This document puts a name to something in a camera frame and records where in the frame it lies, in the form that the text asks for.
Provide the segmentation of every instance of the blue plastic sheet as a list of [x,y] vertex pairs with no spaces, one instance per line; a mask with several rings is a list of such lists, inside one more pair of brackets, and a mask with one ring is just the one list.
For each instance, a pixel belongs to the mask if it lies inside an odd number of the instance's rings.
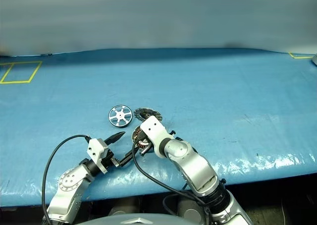
[[[104,50],[4,62],[42,61],[30,83],[0,84],[0,206],[38,205],[45,164],[68,136],[107,138],[111,107],[150,107],[190,142],[228,184],[317,170],[317,67],[289,54],[237,49]],[[10,65],[2,65],[2,77]],[[34,65],[7,75],[32,74]],[[131,149],[134,119],[111,149]],[[87,143],[74,139],[56,154],[47,201],[60,175],[76,166]],[[141,167],[175,188],[184,181],[167,159],[138,158]],[[132,163],[99,175],[83,200],[163,192]]]

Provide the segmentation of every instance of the white backdrop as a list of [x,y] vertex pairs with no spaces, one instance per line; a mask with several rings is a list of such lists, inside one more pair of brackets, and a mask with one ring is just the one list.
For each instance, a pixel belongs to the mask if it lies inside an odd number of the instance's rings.
[[317,0],[0,0],[0,54],[242,47],[317,52]]

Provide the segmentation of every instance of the black pointed tool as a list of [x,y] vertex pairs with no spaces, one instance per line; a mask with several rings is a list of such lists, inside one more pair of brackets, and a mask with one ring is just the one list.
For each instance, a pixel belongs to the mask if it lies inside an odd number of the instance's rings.
[[125,132],[118,132],[112,136],[110,136],[109,138],[107,138],[104,142],[107,144],[107,145],[110,145],[111,143],[115,143],[117,140],[119,140],[123,134]]

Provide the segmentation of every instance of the blue table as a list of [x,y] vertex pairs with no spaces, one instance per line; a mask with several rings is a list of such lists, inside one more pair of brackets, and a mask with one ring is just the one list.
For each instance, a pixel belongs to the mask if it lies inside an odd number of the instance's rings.
[[[40,204],[55,146],[74,134],[105,139],[119,132],[107,118],[118,104],[161,112],[165,127],[189,141],[228,184],[317,170],[317,67],[310,59],[245,49],[156,49],[3,57],[0,63],[0,206]],[[117,158],[130,150],[139,124],[134,119],[111,145]],[[59,176],[88,157],[86,150],[83,139],[74,139],[58,151],[47,201]],[[157,179],[183,185],[168,160],[155,154],[138,160]],[[98,176],[83,199],[163,191],[129,163]]]

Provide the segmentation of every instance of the gray wall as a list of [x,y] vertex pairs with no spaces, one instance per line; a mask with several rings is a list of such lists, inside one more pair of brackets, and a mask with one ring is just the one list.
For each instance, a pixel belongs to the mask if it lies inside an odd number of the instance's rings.
[[317,0],[0,0],[0,53],[244,47],[317,52]]

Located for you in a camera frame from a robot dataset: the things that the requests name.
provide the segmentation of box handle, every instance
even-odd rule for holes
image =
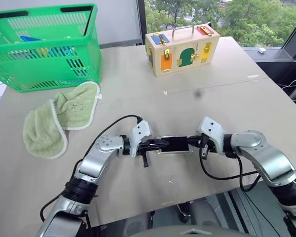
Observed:
[[[189,25],[189,26],[180,26],[180,27],[176,27],[173,29],[172,31],[172,37],[174,37],[174,31],[176,30],[180,30],[180,29],[185,29],[185,28],[190,28],[192,27],[192,34],[194,33],[194,26],[193,25]]]

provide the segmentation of wooden lock box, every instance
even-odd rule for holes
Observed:
[[[148,63],[156,77],[210,63],[219,37],[207,24],[146,34]]]

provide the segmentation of smartphone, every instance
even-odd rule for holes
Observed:
[[[192,153],[193,148],[187,143],[187,137],[163,136],[157,139],[166,140],[169,145],[157,150],[158,154],[183,154]]]

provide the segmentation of green basket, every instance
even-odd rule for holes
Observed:
[[[99,83],[94,4],[0,12],[0,81],[17,91]]]

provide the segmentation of towel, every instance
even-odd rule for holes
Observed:
[[[23,126],[26,150],[38,158],[53,159],[68,147],[64,130],[81,130],[90,126],[100,93],[92,81],[73,91],[58,93],[41,107],[30,111]]]

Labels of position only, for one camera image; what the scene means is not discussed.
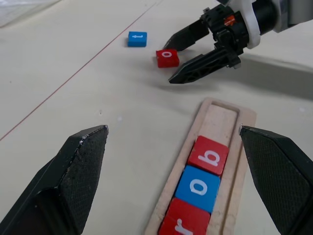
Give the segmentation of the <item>blue letter o block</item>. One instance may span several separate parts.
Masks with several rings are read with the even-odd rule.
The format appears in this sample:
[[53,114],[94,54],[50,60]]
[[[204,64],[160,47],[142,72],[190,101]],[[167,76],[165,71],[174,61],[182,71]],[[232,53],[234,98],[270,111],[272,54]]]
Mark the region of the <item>blue letter o block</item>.
[[187,165],[180,178],[175,197],[212,213],[220,182],[218,176]]

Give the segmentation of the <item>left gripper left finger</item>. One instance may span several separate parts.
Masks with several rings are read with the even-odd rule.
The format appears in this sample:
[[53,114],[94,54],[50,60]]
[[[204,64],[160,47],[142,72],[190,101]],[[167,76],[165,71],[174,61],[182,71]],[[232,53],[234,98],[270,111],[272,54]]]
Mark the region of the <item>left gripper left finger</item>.
[[98,187],[109,129],[68,137],[0,222],[0,235],[81,235]]

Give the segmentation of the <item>blue letter t block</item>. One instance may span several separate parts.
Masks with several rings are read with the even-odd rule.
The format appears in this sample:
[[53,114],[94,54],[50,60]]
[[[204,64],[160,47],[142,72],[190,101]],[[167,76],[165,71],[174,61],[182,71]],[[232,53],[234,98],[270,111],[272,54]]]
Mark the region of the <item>blue letter t block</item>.
[[147,45],[147,32],[130,31],[128,34],[127,46],[128,47],[146,47]]

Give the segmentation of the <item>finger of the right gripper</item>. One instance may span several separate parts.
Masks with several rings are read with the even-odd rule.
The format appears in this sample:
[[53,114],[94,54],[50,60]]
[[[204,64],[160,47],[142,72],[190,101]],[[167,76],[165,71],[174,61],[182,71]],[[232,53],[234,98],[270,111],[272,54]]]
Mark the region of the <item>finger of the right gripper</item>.
[[173,34],[163,49],[183,51],[209,34],[207,23],[201,19]]
[[232,68],[240,63],[241,60],[236,52],[225,47],[219,47],[182,64],[169,78],[169,83],[192,83],[224,67]]

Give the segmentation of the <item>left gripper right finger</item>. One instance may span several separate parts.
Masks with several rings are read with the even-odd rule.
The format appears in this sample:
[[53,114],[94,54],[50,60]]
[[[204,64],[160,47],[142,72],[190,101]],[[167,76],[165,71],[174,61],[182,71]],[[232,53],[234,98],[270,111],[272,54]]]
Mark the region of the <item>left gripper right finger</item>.
[[254,185],[280,235],[313,235],[313,161],[288,137],[239,130]]

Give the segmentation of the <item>red letter o block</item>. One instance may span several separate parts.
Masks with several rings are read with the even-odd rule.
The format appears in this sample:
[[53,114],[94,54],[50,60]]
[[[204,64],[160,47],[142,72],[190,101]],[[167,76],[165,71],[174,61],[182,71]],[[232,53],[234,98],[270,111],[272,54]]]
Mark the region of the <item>red letter o block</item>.
[[159,68],[173,68],[179,66],[178,52],[175,49],[156,51],[157,66]]

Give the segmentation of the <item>wooden letter tray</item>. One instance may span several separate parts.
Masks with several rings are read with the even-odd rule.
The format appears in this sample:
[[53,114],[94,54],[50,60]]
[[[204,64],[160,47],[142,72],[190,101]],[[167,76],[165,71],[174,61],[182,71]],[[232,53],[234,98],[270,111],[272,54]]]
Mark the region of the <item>wooden letter tray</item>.
[[229,148],[212,219],[206,235],[233,235],[247,170],[246,154],[238,134],[241,124],[255,125],[254,111],[213,98],[206,98],[181,147],[167,182],[147,223],[144,235],[157,235],[170,201],[198,136]]

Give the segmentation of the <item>red letter b block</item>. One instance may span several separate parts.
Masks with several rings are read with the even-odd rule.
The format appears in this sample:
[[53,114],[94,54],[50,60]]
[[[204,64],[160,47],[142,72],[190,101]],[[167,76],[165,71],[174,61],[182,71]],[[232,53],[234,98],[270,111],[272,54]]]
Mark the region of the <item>red letter b block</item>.
[[229,148],[221,143],[208,139],[204,136],[198,136],[187,164],[221,176],[229,153]]

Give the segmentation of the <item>red letter r block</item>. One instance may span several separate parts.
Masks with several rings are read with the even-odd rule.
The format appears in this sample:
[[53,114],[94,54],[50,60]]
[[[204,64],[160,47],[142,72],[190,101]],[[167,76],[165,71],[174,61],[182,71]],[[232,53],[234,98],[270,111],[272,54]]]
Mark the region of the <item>red letter r block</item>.
[[178,198],[172,199],[158,235],[206,235],[210,214]]

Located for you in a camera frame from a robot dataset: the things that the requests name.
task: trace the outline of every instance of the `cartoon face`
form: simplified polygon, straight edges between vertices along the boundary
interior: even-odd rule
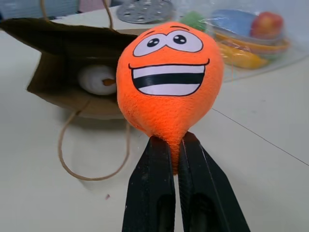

==========

*THE TASK*. Look above and repeat, character for character, the lines from the first one to the line with "Provide the segmentation of every instance of the blue plastic", counting both.

*RESPONSE FOR THIS EXERCISE*.
This document puts a name to something in a camera frame and records where in the frame it lies, in the form that the text asks for.
Provide the segmentation of every instance of the blue plastic sheet as a list of [x,y] vertex pairs with no spaces, one instance per line; a mask with several rings is a list of such lists, inside one more pair of brackets, and a mask with one ring is just the one list.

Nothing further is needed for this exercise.